On the quality of likelihood-based estimators in spatial autoregressive models when the data dependence structure is misspecified

Abstract

This paper seeks to help recast and extend existing results for the specification and the estimation of spatial statistical autoregressive models. In particular, a graph-theoretic formulation of the neighborhood structure allows an intuitive, but general, specification of the dependence structure among data. Moreover, issues of asymptotic efficiency and consistency of maximum likelihood (ML) estimators (MLE) are addressed in terms of correlational structure specification error. Parameters of interest are those for the mean response, the variance, and the spatial autocorrelation. Findings reported frequently differ from those derived for independent observations, and from those derived for time series correlation structures. Some findings are in keeping with those traditionally derived for generalized least squares (GLS) estimators.
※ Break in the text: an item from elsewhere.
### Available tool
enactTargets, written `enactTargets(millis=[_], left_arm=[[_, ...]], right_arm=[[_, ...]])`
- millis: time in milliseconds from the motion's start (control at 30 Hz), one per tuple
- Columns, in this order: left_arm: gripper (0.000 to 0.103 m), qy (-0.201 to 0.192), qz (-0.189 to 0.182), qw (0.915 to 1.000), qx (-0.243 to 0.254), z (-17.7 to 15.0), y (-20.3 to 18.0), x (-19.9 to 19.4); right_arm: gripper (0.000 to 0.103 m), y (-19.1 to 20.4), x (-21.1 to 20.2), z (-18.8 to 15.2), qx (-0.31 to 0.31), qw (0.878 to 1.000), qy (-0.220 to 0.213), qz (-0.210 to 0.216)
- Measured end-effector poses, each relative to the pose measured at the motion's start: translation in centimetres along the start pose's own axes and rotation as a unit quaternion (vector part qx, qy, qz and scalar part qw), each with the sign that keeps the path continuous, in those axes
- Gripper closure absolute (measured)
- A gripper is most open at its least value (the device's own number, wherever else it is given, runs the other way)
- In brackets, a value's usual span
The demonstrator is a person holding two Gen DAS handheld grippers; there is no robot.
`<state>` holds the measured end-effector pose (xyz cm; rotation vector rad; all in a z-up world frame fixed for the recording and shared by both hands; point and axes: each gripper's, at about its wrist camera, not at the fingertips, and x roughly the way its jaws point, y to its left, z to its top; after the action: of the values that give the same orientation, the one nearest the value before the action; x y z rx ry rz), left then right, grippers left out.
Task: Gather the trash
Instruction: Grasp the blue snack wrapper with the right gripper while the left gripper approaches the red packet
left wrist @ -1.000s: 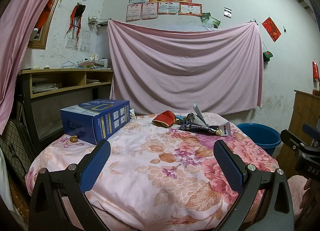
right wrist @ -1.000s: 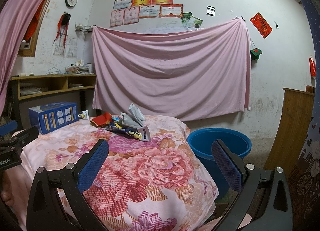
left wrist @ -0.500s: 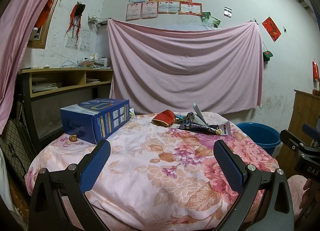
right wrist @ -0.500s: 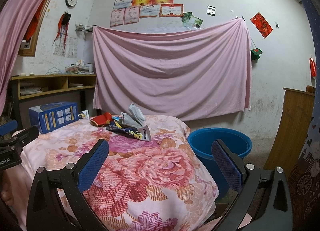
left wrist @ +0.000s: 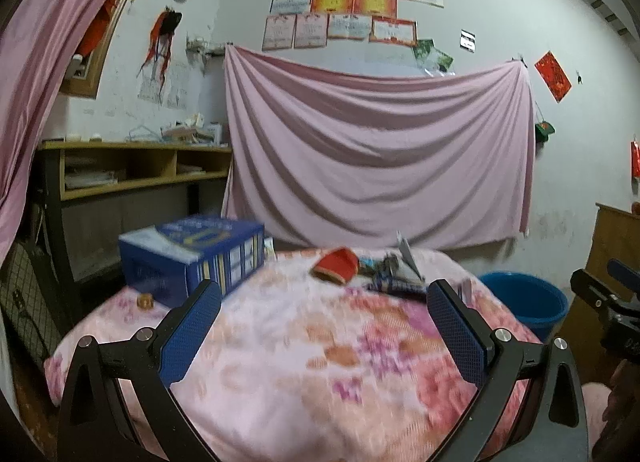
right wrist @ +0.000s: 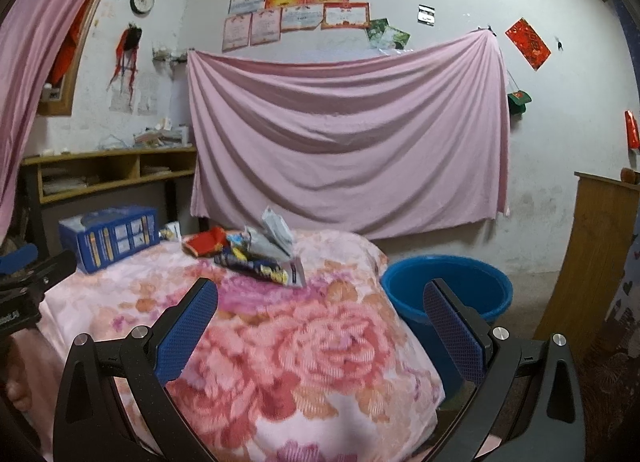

Moreover, theorems presented in this paper reveal that the quality of ML spatial autoregressive model parameter estimates for Gaussian geo-referenced data distributed across a lattice is such that, under specification errors, (1) the GLS mean response ML estimator is unbiased, consistent, and asymptotically efficient in selected situations, (2) the GLS error variance ML estimator is consistent in selected situations, but usually inefficient, and (3) spatial autocorrelation parameters MLEs fail to converge to their true values under increasing domain asymptotics. Finally, a model taking into account partial information about the data neighborhood structure is presented. © 1998 Elsevier Science B.V. All rights reserved.